Эффект лечения нейролептиками является другим важным фактором, который следует учитывать. Однако в настоящей работе не было обнаружено корреляции между величиной хлорпромазинового эквивалента (ХПЭ) и активностью КФК, а также величиной ХПЭ и количеством изоформы КФК В в мозге пациентов с ШЗ.

Кроме того, наше исследование образцов аутопсийного мозга, полученных от группы пациентов с болезнью Альцгеймера (которым не проводилась терапия нейролептиками), также свидетельствует, что активность КФК и количество изоформы КФК В снижены в мозге больных по сравнению с контролем [20, 21]. Следовательно, снижение уровня мозговой изоформы КФК, наблюдаемое в мозге пациентов с этими заболеваниями, является характерной особенностью этих расстройств, а не результатом терапии нейролептиками.

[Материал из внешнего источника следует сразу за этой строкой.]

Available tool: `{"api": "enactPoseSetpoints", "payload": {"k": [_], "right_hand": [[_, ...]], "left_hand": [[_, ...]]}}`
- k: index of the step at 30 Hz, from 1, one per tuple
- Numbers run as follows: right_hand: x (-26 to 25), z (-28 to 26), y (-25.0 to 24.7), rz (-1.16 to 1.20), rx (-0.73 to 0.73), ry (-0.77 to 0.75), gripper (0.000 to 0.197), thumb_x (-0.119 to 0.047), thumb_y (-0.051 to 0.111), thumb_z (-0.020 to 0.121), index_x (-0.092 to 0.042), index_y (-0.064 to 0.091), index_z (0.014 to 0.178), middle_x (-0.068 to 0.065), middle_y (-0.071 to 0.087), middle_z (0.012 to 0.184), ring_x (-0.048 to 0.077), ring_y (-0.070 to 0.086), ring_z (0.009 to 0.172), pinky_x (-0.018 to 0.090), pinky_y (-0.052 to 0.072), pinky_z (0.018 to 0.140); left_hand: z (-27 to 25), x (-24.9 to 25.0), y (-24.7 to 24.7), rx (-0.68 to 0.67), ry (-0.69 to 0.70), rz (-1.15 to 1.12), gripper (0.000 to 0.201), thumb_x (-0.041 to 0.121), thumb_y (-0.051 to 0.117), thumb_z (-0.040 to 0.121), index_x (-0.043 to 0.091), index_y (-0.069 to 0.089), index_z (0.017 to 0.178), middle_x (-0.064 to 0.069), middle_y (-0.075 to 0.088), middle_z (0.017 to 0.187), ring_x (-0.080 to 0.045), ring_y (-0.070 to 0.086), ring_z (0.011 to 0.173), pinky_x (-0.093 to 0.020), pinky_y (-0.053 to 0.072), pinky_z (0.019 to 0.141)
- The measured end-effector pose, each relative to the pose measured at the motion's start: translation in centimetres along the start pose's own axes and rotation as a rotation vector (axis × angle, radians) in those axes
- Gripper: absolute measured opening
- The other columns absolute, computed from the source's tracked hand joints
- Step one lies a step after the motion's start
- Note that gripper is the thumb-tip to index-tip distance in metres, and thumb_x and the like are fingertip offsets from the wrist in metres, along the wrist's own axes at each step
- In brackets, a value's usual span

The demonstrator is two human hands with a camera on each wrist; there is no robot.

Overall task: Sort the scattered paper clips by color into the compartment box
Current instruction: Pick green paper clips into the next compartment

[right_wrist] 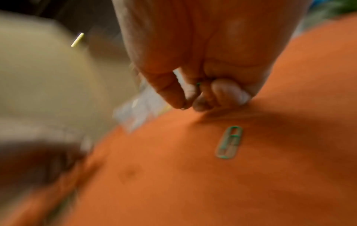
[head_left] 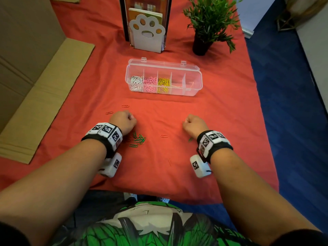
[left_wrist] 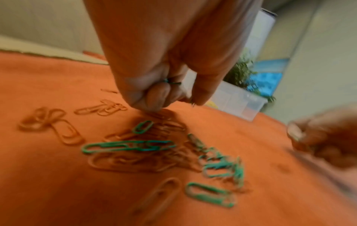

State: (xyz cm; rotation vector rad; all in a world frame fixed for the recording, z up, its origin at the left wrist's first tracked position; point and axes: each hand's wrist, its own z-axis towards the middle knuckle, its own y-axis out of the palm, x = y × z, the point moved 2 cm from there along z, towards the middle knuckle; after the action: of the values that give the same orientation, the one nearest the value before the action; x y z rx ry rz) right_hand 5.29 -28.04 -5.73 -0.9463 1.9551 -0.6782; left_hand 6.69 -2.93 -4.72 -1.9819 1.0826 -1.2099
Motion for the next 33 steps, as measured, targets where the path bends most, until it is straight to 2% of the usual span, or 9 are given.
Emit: {"api": "enactPoseSetpoints", "payload": {"k": [3,7,10,13,17,20,27,31,33], "right_hand": [[0.8,-1.4,0.0,0.824,-0.16,0.126,0.011,-0.007,0.041,0.071,-0.016,0.044,0.065,0.012,0.049,0.068,0.012,0.037,0.04,0.019,0.026,0.039],[2.0,-3.1,-0.3,1.415,-0.313,0.127,0.008,-0.015,0.041,0.065,-0.012,0.048,0.064,0.007,0.048,0.06,0.011,0.037,0.04,0.016,0.028,0.043],[2.8,-2.7,0.0,1.328,-0.232,0.264,0.017,-0.019,0.042,0.079,-0.015,0.051,0.065,-0.001,0.045,0.057,0.007,0.038,0.039,0.015,0.026,0.038],[3.3,-1.9,-0.5,0.699,-0.092,0.292,0.024,-0.016,0.044,0.088,-0.018,0.049,0.064,-0.002,0.039,0.055,0.008,0.037,0.039,0.016,0.024,0.038],[3.0,-2.9,-1.2,-0.209,-0.039,0.193,0.04,-0.04,0.046,0.088,-0.006,0.063,0.103,0.017,0.064,0.11,0.031,0.059,0.107,0.03,0.046,0.085],[2.2,-3.9,-0.3,-0.414,-0.047,0.136,0.048,-0.04,0.046,0.09,-0.005,0.057,0.12,0.014,0.058,0.129,0.03,0.055,0.12,0.035,0.045,0.097],[1.7,-3.7,-0.3,-0.266,-0.142,0.127,0.034,-0.018,0.043,0.089,-0.002,0.06,0.114,0.017,0.061,0.122,0.031,0.058,0.113,0.032,0.046,0.093],[2.0,-3.9,-1.1,0.6,-0.237,0.219,0.022,-0.011,0.041,0.087,-0.016,0.052,0.069,0.003,0.045,0.066,0.014,0.04,0.051,0.022,0.032,0.045],[2.3,-3.9,-1.8,0.89,-0.228,0.235,0.025,-0.008,0.036,0.085,-0.015,0.048,0.065,0.002,0.04,0.06,0.009,0.03,0.043,0.016,0.021,0.038]], "left_hand": [[-0.5,0.4,0.2,-0.253,-0.235,-0.677,0.021,0.016,0.041,0.083,0.017,0.044,0.062,-0.003,0.043,0.06,-0.02,0.042,0.052,-0.018,0.033,0.044],[-1.9,1.4,-0.3,-0.511,-0.326,-1.236,0.011,0.019,0.037,0.056,0.014,0.045,0.06,-0.002,0.05,0.054,-0.015,0.043,0.044,-0.015,0.036,0.044],[-1.9,1.6,0.3,-0.49,-0.35,-1.186,0.016,0.014,0.037,0.063,0.012,0.054,0.064,-0.002,0.053,0.053,-0.014,0.047,0.044,-0.015,0.041,0.043],[-1.6,1.8,1.1,-0.365,-0.366,-0.908,0.022,0.017,0.041,0.083,0.016,0.049,0.062,0.004,0.038,0.048,-0.006,0.033,0.033,-0.009,0.026,0.036],[-1.5,2.6,1.9,-0.302,-0.352,-0.78,0.022,0.011,0.046,0.087,0.015,0.05,0.066,0.0,0.042,0.057,-0.009,0.039,0.041,-0.011,0.031,0.035],[-1.8,3.7,2.3,-0.355,-0.345,-0.852,0.021,0.005,0.04,0.091,0.012,0.051,0.075,-0.004,0.05,0.067,-0.014,0.048,0.057,-0.013,0.045,0.037],[-1.2,8.3,0.8,-0.496,-0.248,-1.094,0.019,0.001,0.034,0.09,0.007,0.052,0.093,-0.009,0.058,0.086,-0.019,0.058,0.075,-0.022,0.057,0.056],[1.5,12.6,-1.6,-0.484,-0.156,-1.201,0.02,0.007,0.046,0.085,0.004,0.05,0.105,-0.011,0.056,0.095,-0.021,0.061,0.083,-0.029,0.058,0.066],[2.4,14.9,-2.6,-0.463,-0.136,-1.231,0.01,0.008,0.045,0.084,0.006,0.051,0.093,-0.009,0.052,0.09,-0.02,0.056,0.082,-0.031,0.054,0.075]]}}
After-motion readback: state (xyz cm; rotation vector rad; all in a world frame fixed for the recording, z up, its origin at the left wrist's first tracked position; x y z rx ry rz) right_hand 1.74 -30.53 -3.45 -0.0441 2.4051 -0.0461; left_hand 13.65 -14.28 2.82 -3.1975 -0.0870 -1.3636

Наши данные согласуются с результатами других исследователей энергетического метаболизма мозга при Ш.З. Как показал кластерный анализ транскрипционных изменений, экспрессия связанных с энергетическим метаболизмом и окислительным стрессом генов почти на 90% различается у больных ШЗ по сравнению с контролем, и эти нарушения не связаны с воздействием терапии нейролептиками [22].

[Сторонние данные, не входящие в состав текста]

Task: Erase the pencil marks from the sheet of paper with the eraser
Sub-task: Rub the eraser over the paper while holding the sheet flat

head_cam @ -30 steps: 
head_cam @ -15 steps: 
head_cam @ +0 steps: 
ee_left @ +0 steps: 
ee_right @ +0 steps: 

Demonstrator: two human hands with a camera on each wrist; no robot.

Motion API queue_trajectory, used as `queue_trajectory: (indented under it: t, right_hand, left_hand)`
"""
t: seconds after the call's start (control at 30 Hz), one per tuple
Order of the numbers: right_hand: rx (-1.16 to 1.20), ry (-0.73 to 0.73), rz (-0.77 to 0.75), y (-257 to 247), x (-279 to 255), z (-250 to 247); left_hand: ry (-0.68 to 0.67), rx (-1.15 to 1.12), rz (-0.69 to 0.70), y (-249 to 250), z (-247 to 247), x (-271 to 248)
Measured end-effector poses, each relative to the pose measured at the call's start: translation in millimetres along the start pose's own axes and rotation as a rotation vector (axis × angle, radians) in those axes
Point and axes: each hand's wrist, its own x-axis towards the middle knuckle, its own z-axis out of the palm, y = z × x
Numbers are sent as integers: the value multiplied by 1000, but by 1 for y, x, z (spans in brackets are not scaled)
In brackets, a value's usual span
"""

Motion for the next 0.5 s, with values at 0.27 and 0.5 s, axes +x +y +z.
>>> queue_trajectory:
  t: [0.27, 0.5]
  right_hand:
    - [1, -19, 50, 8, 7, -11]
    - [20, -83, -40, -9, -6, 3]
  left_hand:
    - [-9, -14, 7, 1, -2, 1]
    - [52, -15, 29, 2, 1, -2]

Одной из причин снижения уровня мозговой изоформы КФК во фракции водорастворимых белков мозга больных ШЗ может быть ее перераспределение между субклеточными фракциями. Для проверки этого предположения мы выделили фракции водорастворимых и ассоциированных с мембранами белков лимбической коры (поля 23 и 24) и гиппокампа лиц контрольной группы и больных ШЗ (по 12 случаев). В них определили активность КФК и количество иммунореактивной КФК В.

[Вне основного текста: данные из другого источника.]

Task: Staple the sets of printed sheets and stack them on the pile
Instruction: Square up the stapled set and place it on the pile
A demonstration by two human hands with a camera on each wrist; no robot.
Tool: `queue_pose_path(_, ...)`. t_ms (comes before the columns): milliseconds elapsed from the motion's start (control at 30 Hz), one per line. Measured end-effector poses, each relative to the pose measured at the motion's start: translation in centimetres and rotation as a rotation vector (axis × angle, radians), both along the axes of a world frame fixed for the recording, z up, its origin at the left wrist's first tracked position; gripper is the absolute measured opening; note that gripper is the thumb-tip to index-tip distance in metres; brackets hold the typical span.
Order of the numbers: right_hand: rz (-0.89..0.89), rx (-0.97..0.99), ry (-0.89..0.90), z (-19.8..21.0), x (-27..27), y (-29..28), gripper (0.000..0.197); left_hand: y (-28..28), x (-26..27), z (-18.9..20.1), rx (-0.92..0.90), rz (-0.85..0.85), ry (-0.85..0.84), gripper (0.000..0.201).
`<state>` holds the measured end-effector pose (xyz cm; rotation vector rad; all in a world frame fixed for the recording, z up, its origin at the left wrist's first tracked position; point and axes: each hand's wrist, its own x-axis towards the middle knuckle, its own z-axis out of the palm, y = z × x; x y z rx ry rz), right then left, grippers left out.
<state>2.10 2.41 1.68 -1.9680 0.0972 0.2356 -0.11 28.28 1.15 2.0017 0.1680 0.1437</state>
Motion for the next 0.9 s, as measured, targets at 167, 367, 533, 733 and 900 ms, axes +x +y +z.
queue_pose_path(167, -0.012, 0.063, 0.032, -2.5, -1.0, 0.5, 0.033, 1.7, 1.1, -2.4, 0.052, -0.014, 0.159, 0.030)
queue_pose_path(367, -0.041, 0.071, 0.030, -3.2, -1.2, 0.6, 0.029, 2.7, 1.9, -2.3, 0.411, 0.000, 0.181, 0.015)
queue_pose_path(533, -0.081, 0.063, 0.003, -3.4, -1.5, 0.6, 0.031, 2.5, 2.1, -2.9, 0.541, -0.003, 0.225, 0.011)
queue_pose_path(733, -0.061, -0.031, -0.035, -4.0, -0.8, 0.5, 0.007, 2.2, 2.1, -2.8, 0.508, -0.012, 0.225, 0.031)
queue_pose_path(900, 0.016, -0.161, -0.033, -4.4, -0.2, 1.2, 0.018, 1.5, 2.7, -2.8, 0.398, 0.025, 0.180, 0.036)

Как показывают данные, приведенные в табл. 2, только в мембранной фракции белков гиппокампа обнаруживается достоверное повышение активности КФК в группе больных по сравнению с контролем (р<0,01), и, возможно, в этой структуре мозга при ШЗ наблюдается бóльшая ассоциация КФК с мембранной фракцией, тогда как в других структурах мозга этот феномен отсутствует. Чтобы выяснить, обусловлено ли повышение активности КФК во фракции мембранных белков гиппокампа больных бóльшим количеством в ней мозговой изоформы КФК, в этой белковой фракции было определено количество иммунореактивной изоформы КФК В.

При сравнении уровней иммунореактивной КФК В во фракции мембранных белков между контролем и группой больных ШЗ не было выявлено достоверных различий, хотя, как и в экспериментах, результаты которых приведены выше, во фракции водорастворимых белков достоверные различия были обнаружены (табл. 3).

Возможно, превышение активности КФК в мембранной фракции белков гиппокампа больных ШЗ над уровнем в контроле происходит не вследствие перераспределения изоформы КФК В между водорастворимой и мембранной фракциями при ШЗ, а из-за большего количества митохондриальной изоформы КФК Мт1. Следовательно, перспективны дальнейшие сравнительные исследования распределения митохондриальной изоформы КФК Мт1 в мозге психически здоровых и больных ШЗ.

Таким образом, в результате неравномерного снижения активности КФК и количества изоформы КФК В в различных структурах мозга при ШЗ происходит изменение распределения этого фермента по сравнению с контролем: различия между структурами в уровнях фермента становятся менее выраженными. Возможно, это говорит о патологии связей между изученными структурами мозга при ШЗ.

В заключение отметим, что независимо от причины падения уровня мозговой изоформы КФК в мозге больных ШЗ это снижение приводит к резкому нарушению энергетического метаболизма мозга, что может являться одним из важных звеньев патогенеза шизофрении [7].